Quel opéra chinois? L'opéra de Pékin? Oui, sans doute. Parce qu'il y a des lustres qu'il fut enterré par une certaine Mme Mao pour des raisons sur lesquelles il est préférable de ne pas épiloguer ici.
Mais tous les autres. Presque chaque province, campagne chinoise, a son opéra, ses codes opératiques, ses modes de représentations. Celui de Shanghaï, différent de ce que l'on peut montrer dans les campagnes du Zhejian à 600 km de là et ô combien étranger à l'opéra cantonnais, qui triomphe sur un territoire grand comme l'Europe des 12. Je me souviens de certaines troupes, certaines venues du Continent, dont les artistes que j'admirais comme un gosse et que je venais féliciter en balbutiant leur langue dans ce qui pouvait leur servir de "loge" (des tréteaux bâchés), étaient de toute beauté, d'une beauté irréelle, et d'une belle et totale rigueur, celles d'artistes pauvres, exigeants, légers et gais, inaccessibles de gaité et d'adresse : ils vous touchaient et vous étaient inaccessibles.

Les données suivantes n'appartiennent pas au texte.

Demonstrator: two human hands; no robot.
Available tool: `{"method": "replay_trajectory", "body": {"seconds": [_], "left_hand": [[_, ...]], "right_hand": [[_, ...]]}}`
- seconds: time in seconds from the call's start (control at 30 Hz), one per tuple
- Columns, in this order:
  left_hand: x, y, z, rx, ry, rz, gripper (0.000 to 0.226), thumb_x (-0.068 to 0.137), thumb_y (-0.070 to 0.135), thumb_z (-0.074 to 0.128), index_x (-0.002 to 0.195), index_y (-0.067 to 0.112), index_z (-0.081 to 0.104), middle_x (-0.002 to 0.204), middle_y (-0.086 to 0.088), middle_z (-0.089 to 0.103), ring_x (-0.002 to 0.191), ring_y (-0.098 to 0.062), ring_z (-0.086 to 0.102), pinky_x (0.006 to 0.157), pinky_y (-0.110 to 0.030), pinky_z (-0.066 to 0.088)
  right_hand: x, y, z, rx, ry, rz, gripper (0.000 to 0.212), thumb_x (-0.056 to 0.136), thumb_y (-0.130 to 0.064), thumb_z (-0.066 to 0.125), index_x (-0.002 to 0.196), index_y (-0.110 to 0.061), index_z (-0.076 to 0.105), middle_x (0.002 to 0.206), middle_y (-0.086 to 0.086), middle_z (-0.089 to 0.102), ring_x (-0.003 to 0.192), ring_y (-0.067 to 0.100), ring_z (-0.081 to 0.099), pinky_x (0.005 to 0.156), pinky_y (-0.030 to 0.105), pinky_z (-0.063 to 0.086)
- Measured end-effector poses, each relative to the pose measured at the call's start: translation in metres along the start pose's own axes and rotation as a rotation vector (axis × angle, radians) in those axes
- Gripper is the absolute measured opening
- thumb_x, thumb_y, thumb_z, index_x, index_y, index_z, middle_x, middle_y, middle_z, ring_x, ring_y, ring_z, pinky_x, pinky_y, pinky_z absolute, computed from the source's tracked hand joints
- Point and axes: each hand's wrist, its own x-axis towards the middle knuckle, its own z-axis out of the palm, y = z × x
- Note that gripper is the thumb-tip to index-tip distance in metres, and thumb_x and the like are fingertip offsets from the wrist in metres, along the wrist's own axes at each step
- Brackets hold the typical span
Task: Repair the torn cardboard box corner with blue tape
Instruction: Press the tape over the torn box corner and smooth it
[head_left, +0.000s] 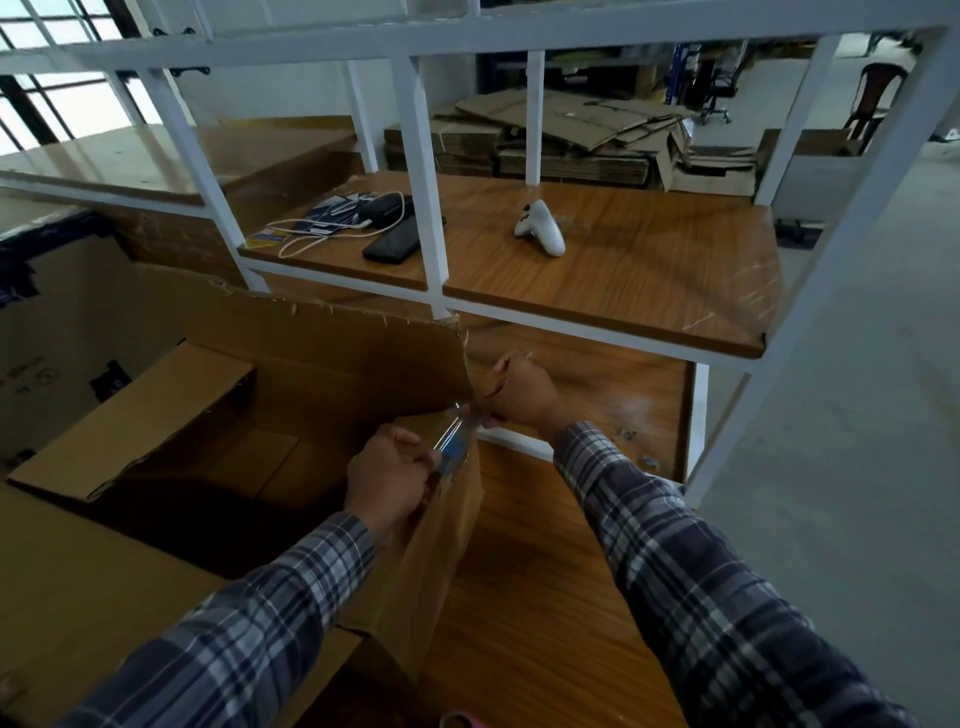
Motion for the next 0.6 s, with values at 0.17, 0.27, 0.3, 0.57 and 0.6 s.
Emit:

Ils posaient leur main de gymnaste sur votre bras en riant et en vous remerciant de votre venue et vous ne sentiez aucune main vous toucher; seuls leurs yeux, mobiles et expressifs, roulants, n'étaient ni rose vif, ni bleu de ciel; ils étaient le dernier élément humain et battaient comme des coeurs.

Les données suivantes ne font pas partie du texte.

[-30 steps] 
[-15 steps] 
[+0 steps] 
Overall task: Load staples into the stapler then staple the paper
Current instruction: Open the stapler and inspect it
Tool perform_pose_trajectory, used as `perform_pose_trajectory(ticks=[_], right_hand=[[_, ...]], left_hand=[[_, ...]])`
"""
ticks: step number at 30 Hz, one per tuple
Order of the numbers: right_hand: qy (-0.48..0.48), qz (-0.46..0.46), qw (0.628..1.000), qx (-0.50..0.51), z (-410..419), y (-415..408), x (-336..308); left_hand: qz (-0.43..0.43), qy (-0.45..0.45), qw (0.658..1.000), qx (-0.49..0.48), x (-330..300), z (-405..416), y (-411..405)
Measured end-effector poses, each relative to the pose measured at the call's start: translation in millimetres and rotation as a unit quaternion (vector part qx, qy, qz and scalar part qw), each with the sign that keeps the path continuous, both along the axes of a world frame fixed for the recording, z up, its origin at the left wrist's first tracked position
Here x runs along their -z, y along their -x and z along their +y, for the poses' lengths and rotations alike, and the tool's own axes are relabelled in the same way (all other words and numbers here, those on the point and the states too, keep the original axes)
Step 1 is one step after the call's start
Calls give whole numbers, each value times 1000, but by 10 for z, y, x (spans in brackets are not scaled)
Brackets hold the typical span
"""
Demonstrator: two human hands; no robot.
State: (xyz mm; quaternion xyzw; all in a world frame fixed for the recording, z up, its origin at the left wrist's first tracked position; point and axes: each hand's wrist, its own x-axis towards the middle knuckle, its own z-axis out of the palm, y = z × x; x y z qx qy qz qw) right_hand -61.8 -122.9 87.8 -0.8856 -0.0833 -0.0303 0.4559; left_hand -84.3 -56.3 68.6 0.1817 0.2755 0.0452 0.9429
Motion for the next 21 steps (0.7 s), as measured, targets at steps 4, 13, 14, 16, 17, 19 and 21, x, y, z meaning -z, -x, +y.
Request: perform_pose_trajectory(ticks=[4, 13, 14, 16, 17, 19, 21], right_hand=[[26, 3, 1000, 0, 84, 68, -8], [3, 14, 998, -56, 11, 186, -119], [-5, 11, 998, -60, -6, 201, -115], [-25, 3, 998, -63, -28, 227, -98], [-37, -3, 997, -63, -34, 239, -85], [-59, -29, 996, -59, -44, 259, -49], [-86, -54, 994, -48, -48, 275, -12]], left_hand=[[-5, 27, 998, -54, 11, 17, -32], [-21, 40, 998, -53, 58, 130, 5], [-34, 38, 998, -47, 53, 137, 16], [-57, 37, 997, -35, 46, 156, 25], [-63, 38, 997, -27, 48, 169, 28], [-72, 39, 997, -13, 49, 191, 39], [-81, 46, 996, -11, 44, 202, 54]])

Ces artistes se produisaient des journées entières - les représentations duraient la journée, littéralement, du milieu de la matinée au lever de lune, dans des villages,
sans une minute d'entr'acte; dans ces gros bourgs sans importance d'un sub-territoire insulaire de Hong Kong, pour les familles distraites, fascinées, bruyantes, indifférentes, pour la foule villageoise de la Chine de toujours, l'opéra, c'était l'air qu'on respire, la mer où l'on vogue, le champ que l'on cultive ou que l'on abandonne, le sel indifférent des choses.
Que cela puisse disparaître en si peu de temps, j'en doute.